- President: Juan Guillermo Brenes Castillo (deceased)
- Secretary-General: María de los Ángeles Brenes Fernández
- Treasurer: Cecilia Fernández Martínez
- Founded: 22 June 1969
- Headquarters: East side of the church, in front of the CNP, Cervantes, Alvarado
- Ideology: Agrarianism Regionalism
- Colors: Purple, White, Blue
- Town council of Paraiso: 1 / 7
- Declared inactive: 27 January 2022

Party flag

= Cartago Agrarian Union Party =

The Cartago Agrarian Union Party (Partido Unión Agrícola Cartaginés) was a political party in Cartago Province, Costa Rica.

The party was founded in 1969 by Juan Guillermo Brenes Castillo. It first contested a general election in 1970, but received only 0.5% of the vote and failed to win a seat. In 1974 support for the party more than doubled, receiving 1.2% of the vote and winning its first seat.
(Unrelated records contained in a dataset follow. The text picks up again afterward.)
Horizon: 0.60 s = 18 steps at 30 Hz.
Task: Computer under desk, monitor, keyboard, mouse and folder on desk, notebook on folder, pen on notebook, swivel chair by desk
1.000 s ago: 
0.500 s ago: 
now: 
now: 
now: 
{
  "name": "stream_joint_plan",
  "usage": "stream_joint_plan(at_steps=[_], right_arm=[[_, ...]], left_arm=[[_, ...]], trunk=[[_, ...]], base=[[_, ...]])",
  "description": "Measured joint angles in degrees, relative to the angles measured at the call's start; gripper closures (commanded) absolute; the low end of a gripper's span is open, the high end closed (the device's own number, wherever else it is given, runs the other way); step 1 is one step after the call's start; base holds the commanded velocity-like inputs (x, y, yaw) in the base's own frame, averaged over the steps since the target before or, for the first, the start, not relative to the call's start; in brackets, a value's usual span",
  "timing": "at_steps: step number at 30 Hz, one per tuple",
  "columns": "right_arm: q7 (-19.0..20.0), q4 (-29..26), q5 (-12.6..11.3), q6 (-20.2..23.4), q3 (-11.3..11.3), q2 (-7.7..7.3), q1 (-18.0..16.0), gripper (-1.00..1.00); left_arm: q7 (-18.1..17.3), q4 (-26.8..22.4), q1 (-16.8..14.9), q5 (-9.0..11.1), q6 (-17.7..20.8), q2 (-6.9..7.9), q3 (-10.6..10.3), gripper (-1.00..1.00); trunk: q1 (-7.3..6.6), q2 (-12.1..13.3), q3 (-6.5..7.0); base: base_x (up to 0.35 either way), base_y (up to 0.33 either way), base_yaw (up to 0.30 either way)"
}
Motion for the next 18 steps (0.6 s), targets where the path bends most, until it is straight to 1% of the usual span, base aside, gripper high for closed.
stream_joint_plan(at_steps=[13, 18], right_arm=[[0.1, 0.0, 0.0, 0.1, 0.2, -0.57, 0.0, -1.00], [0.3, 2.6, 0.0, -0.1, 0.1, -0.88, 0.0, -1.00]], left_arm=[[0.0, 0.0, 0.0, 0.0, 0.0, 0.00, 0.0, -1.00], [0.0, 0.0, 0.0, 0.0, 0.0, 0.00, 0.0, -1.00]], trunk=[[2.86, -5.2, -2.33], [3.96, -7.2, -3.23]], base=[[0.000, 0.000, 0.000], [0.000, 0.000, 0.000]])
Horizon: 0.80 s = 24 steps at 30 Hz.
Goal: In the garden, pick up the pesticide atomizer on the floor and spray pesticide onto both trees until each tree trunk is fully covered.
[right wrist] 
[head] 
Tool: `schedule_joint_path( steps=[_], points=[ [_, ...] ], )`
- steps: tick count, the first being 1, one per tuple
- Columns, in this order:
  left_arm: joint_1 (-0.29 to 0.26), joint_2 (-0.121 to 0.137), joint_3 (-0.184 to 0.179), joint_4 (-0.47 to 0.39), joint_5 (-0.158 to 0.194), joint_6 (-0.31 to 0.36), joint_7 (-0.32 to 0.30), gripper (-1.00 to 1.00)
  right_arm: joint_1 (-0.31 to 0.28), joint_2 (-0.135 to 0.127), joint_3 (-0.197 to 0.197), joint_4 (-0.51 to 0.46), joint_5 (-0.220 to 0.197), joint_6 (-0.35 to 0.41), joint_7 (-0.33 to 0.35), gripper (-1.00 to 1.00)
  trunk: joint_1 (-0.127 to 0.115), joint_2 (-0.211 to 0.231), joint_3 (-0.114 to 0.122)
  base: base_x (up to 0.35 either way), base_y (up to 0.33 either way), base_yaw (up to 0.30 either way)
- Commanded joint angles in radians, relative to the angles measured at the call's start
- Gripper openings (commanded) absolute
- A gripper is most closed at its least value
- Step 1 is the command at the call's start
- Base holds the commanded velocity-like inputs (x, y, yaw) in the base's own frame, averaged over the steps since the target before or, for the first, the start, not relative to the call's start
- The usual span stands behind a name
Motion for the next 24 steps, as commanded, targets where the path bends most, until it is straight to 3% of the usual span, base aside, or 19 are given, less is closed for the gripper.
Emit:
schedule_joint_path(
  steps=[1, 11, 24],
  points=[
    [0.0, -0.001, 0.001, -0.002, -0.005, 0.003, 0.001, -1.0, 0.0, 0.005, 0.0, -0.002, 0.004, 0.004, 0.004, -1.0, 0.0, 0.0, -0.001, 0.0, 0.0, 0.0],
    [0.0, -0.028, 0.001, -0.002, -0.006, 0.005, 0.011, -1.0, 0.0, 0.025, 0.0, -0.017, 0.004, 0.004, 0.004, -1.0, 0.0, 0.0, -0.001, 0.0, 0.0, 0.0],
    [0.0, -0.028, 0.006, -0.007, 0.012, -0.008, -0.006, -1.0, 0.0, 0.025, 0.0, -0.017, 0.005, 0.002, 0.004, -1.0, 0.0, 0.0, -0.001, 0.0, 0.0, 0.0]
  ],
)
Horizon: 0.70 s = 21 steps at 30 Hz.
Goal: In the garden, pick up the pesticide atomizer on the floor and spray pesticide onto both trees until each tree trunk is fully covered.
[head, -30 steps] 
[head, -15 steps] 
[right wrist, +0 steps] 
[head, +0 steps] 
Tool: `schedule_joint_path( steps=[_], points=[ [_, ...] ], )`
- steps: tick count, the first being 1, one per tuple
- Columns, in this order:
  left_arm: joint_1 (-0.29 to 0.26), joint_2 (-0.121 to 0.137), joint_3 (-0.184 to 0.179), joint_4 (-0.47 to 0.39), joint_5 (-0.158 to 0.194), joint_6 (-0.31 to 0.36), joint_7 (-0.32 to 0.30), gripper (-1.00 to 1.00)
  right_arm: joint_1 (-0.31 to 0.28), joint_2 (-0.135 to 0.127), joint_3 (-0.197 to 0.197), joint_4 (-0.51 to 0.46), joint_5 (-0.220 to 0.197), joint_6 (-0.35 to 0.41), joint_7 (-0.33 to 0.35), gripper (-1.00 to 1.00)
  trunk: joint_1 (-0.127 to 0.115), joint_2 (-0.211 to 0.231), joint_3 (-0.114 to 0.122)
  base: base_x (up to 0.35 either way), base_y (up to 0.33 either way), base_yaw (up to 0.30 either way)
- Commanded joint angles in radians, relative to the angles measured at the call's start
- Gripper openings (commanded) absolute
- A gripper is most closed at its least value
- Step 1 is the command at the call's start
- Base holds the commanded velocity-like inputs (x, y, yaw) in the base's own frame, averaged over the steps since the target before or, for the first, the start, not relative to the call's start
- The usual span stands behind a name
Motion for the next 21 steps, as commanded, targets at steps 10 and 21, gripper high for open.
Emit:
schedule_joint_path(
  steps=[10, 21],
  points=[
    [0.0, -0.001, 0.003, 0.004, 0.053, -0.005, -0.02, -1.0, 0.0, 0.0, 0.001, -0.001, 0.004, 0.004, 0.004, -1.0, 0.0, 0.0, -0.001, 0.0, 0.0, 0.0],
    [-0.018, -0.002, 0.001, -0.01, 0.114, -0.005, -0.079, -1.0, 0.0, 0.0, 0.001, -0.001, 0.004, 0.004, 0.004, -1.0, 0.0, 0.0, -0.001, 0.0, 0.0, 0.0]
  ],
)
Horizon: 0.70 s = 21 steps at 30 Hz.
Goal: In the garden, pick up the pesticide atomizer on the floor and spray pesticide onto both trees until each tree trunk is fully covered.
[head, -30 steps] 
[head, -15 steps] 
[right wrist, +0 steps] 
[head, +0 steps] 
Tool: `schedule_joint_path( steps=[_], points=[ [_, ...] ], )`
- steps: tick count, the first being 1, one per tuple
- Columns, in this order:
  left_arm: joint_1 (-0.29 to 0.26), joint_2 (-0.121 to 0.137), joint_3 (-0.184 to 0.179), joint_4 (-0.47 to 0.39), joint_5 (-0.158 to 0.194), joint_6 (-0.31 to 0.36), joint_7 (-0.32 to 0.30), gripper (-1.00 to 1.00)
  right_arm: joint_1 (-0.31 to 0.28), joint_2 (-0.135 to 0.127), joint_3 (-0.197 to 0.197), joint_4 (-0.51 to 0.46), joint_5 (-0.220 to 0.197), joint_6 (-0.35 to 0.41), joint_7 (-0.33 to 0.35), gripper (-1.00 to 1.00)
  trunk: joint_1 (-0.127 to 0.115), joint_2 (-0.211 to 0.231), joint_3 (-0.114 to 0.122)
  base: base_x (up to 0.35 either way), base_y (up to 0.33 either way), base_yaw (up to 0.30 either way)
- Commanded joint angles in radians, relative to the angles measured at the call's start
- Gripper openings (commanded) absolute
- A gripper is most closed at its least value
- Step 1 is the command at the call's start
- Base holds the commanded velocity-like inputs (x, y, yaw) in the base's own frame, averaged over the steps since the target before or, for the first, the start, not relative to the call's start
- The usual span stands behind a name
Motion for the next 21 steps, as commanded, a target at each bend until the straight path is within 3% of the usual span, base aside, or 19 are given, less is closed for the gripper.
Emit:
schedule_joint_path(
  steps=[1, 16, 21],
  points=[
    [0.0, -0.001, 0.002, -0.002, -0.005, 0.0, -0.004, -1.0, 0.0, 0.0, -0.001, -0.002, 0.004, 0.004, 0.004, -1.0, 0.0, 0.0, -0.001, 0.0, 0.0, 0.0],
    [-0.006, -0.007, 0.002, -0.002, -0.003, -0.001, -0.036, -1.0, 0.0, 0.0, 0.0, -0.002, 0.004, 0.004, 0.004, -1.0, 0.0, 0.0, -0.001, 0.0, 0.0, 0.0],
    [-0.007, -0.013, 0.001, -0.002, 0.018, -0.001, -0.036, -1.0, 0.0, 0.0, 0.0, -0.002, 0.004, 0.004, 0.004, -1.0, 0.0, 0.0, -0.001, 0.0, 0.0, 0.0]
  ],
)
Despite seeing its share of the vote drop to 1%, the party retained its seat in the 1978 elections. However a further slump to 0.8% in 1982 saw the party lose its parliamentary representation.

It regained a seat in the 1986 elections, receiving 1.2% of the national vote. The seat was retained in elections in 1990 and 1994, but a loss of support in the 1998 elections saw its share of the vote drop to 0.5%, resulting in it losing its solitary seat. A similar result in 2002 saw the party remaining seatless.